As in any classic French foreign legion film, the doomed legionnaires are holed up in the ruins of an old castle, hopelessly outnumbered with no escape. if the Arabs don't kill them, the desert will. If the desert
doesn't kill them, the legion will kill them as deserters. There is no
salvation. Only death with honor.
In fact, there is little suspense in the film, as everyone involved
considers the mission absolutely hopeless. And they are right: they
are all gunned down or hacked apart by the desert marauders. The director has a strange sense of cruelty, methodically showing them getting it, one by one.
It's a weird sort of film that relishes and wallows in pure
nihilism. One is left wondering, 'what was the point?'.

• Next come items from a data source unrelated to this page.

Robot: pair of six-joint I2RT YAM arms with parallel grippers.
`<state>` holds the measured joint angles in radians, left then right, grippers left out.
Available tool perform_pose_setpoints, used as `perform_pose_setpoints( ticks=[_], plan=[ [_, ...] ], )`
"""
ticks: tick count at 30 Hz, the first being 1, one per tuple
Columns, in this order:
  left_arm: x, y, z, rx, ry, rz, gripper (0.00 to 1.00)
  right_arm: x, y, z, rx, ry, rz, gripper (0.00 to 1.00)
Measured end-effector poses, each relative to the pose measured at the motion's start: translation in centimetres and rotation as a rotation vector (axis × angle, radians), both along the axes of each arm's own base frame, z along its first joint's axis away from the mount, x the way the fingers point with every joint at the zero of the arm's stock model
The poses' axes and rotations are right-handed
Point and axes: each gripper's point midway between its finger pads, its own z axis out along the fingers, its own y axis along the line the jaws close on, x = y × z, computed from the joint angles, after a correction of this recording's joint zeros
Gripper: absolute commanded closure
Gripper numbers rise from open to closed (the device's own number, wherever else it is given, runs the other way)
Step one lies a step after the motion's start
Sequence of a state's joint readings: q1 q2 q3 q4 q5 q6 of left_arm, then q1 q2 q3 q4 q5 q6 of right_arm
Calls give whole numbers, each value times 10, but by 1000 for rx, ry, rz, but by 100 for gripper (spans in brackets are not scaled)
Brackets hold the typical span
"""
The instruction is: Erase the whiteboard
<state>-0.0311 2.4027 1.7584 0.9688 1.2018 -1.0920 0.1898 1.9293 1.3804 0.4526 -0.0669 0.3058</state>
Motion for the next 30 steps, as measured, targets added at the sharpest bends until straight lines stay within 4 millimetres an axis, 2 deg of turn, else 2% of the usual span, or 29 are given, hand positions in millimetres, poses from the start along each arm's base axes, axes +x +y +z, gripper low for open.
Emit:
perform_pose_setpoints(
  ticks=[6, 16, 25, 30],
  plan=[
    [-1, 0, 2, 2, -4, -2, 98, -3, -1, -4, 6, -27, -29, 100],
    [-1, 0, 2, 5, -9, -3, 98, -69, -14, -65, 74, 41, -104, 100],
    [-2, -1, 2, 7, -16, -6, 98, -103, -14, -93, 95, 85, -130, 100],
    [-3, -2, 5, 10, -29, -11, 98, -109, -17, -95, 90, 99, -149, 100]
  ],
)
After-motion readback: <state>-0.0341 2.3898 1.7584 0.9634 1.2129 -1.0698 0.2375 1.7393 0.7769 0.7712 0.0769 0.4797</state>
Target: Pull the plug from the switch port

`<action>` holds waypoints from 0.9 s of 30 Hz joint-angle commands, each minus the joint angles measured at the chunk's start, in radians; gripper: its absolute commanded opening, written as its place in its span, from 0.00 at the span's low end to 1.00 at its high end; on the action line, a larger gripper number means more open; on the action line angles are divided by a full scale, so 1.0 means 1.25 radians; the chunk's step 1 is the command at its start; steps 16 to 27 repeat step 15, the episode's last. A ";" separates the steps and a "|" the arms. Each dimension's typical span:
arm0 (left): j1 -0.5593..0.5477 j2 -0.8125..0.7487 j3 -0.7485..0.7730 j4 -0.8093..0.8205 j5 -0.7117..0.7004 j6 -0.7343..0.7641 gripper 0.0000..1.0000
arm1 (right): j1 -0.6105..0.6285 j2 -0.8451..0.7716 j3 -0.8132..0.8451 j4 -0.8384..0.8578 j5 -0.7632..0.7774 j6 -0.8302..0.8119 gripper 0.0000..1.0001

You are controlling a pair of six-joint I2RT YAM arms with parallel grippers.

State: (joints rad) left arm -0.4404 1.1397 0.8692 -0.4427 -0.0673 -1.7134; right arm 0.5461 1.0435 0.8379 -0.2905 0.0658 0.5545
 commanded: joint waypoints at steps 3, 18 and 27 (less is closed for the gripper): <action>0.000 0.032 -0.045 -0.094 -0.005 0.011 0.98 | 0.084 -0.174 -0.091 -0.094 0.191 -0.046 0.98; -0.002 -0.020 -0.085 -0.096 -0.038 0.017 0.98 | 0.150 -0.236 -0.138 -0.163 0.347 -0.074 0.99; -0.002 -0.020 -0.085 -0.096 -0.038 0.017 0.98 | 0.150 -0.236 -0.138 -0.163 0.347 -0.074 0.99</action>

I guess that was the idea. I kept waiting for a Hollywood ending, a
speck of optimism on the horizon, a sudden miraculous twist, but as the
credits rolled to a sonorous drum beat i realized, 'Hmmm... this is it, I guess'.
The gloom and doom telegraphed from the very beginning
played out step by step with no surprises or hitches. Sort of a
strange exercise in film-making, if you ask me.
Didn't Gene Hackman comment on this baby, "March or Die: the audience marched in and this film died"?